Patients should be adequately hydrated and renal function should be monitored, particularly with diuretics and ACE inhibitors, given the increased risk of nephrotoxicity.

Medicines that can lead to the development of hyperkalemia.

Use with cyclosporine, trimethoprim, potassium-sparing diuretics or tacrolimus may cause an increase in serum potassium levels, which is why the patient's condition must be monitored regularly during therapy.

Antithrombotic agents and anticoagulants.

Combination should be done with caution, because it may increase the likelihood of bleeding. Although no effect of diclofenac on the activity of anticoagulants has been detected, there is some information regarding an increased likelihood of bleeding in individuals using anticoagulants together with diclofenac. Therefore, in order to exclude the need to change the dose of anticoagulants, it is necessary to carefully monitor the condition of such patients.

Large doses of diclofenac may temporarily inhibit platelet aggregation.

GCS and other NSAIDs, including selective COX-2 inhibitors.

The introduction of Almiral with GCS or other systemic NSAIDs may increase the likelihood of ulcers or bleeding in the gastrointestinal tract. It is necessary to refuse the combined use of 2+ NSAIDs.
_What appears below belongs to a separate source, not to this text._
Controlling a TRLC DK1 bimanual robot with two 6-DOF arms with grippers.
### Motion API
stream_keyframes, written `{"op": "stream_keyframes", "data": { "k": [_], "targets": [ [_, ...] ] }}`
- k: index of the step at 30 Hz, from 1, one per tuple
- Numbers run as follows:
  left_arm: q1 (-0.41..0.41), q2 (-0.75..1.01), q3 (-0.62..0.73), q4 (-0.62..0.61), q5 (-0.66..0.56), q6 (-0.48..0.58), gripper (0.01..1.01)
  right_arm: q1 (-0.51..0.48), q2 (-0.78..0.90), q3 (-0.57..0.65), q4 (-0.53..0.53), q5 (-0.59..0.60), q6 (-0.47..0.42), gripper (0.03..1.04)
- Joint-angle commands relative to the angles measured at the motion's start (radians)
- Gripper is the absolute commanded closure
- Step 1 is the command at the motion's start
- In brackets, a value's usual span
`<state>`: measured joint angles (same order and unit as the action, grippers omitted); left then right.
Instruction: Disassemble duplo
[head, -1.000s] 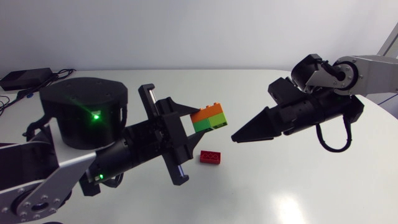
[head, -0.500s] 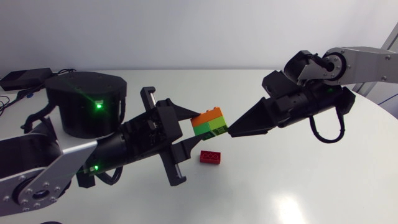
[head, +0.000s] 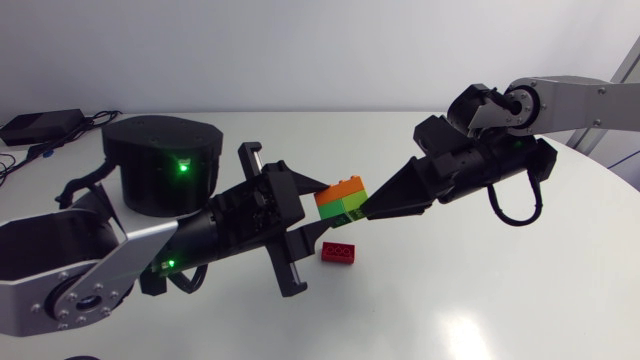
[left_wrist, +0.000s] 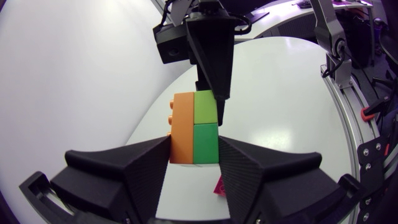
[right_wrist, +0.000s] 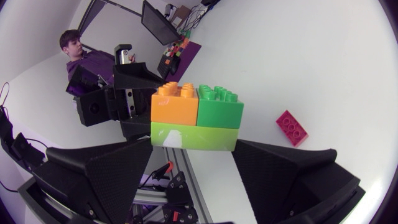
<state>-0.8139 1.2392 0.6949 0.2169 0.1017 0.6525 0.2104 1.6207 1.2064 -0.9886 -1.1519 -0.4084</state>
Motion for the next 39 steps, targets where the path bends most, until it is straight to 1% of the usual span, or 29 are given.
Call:
{"op": "stream_keyframes", "data": {
  "k": [1, 4, 5, 7, 8, 9, 11, 20, 27, 32, 36, 37, 39],
  "targets": [
    [-0.016, 0.019, 0.043, 0.021, 0.007, -0.028, 0.567, 0.009, 0.019, 0.018, -0.007, -0.006, 0.006, 0.25],
    [-0.03, 0.017, 0.038, 0.026, 0.006, -0.034, 0.567, 0.009, 0.019, 0.018, -0.005, -0.005, 0.006, 0.36],
    [-0.033, 0.017, 0.037, 0.026, 0.006, -0.036, 0.567, 0.009, 0.019, 0.016, -0.005, -0.005, 0.008, 0.41],
    [-0.037, 0.016, 0.034, 0.026, 0.004, -0.039, 0.567, 0.007, 0.019, 0.015, 0.001, -0.005, 0.008, 0.52],
    [-0.041, 0.013, 0.031, 0.026, 0.004, -0.04, 0.569, 0.006, 0.019, 0.013, 0.004, -0.003, 0.011, 0.58],
    [-0.044, 0.009, 0.029, 0.026, 0.0, -0.042, 0.567, 0.004, 0.019, 0.01, 0.01, 0.0, 0.013, 0.67],
    [-0.045, 0.005, 0.026, 0.026, -0.003, -0.044, 0.567, 0.004, 0.019, 0.004, 0.018, 0.006, 0.014, 0.78],
    [-0.027, 0.013, 0.064, 0.006, -0.008, -0.036, 0.567, 0.027, -0.03, -0.077, 0.071, 0.078, 0.008, 0.8],
    [0.018, 0.046, 0.084, 0.013, -0.005, -0.005, 0.569, 0.023, -0.058, -0.123, 0.074, 0.096, -0.012, 0.8],
    [0.027, 0.052, 0.098, 0.004, 0.0, -0.005, 0.567, 0.023, -0.058, -0.142, 0.074, 0.116, -0.035, 0.8],
    [0.05, 0.059, 0.115, -0.008, 0.013, -0.007, 0.569, 0.024, -0.059, -0.153, 0.074, 0.139, -0.05, 0.8],
    [0.065, 0.06, 0.124, -0.022, 0.024, -0.007, 0.567, 0.024, -0.062, -0.159, 0.074, 0.155, -0.056, 0.8],
    [0.11, 0.068, 0.17, -0.088, 0.081, -0.031, 0.567, 0.038, -0.088, -0.188, 0.097, 0.236, -0.063, 0.8]
  ]
}}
Substances from the SSRI group.

The administration of systemic NSAIDs together with SSRIs increases the likelihood of bleeding in the digestive system.

Hypoglycemic drugs.

There are isolated reports of metabolic acidosis developing when using the drug with the above medications, especially in people with pre-existing renal dysfunction.

Methotrexate.

Diclofenac can inhibit the renal clearance of methotrexate, causing the latter to increase. Caution should be exercised when using diclofenac less than 24 hours before methotrexate, as this may increase the latter's blood levels and toxicity.

There is evidence of severe toxicity when both substances are administered within 24 hours of each other. This interaction is due to the accumulation of methotrexate due to the impairment of its renal excretion under the influence of NSAIDs.

Cyclosporine.

Almiral may increase the severity of cyclosporine nephrotoxicity by affecting renal PG. For this reason, it should be used in reduced dosages.

Tacrolimus.

Administration of tacrolimus with NSAIDs may increase the likelihood of nephrotoxicity due to the antiprostaglandin effect on the kidneys exerted by the calcineurin inhibitor and NSAIDs.

Quinolones are antibacterial drugs.

There are isolated reports of seizures that may occur when quinolones are administered with NSAIDs. These may occur in individuals with or without a history of seizures or epilepsy. Therefore, caution should be exercised when deciding whether to use quinolones in individuals already taking NSAIDs.

Phenytoin.

When phenytoin is administered in combination with the drug, an increase in the exposure of the former may be observed. Therefore, plasma phenytoin values should be monitored.

Cholestyramine with colestipol.

The above substances can reduce or delay the absorption of diclofenac. Therefore, it is necessary to use Almiral at least 1 hour before or 4-6 hours after the administration of cholestyramine/colestipol.

SG substances.

The use of CG together with NSAIDs can potentiate the severity of heart failure, increase plasma CG values and slow down glomerular filtration.

Mifepristone.

It is prohibited to use NSAIDs in the period of 8-12 days after the administration of mifepristone, because NSAIDs can weaken its therapeutic effect.

Medicines that inhibit or induce the action of CYP2C9.

The drug should be used with caution with the above substances (including rifampicin and voriconazole), since they can significantly increase the exposure, as well as plasma Cmax values of diclofenac.

Storage conditions

Almiral must be stored at temperatures between 15-25°C.

Shelf life

Almiral can be used for a period of 36 months from the date of manufacture of the therapeutic substance.

Analogues

Analogues of the drug are Clodifen, Diclac, Naklofen with Voltaren, and also Diklodev, Rapten with Dicloberl, Evinopon and Diclofenac.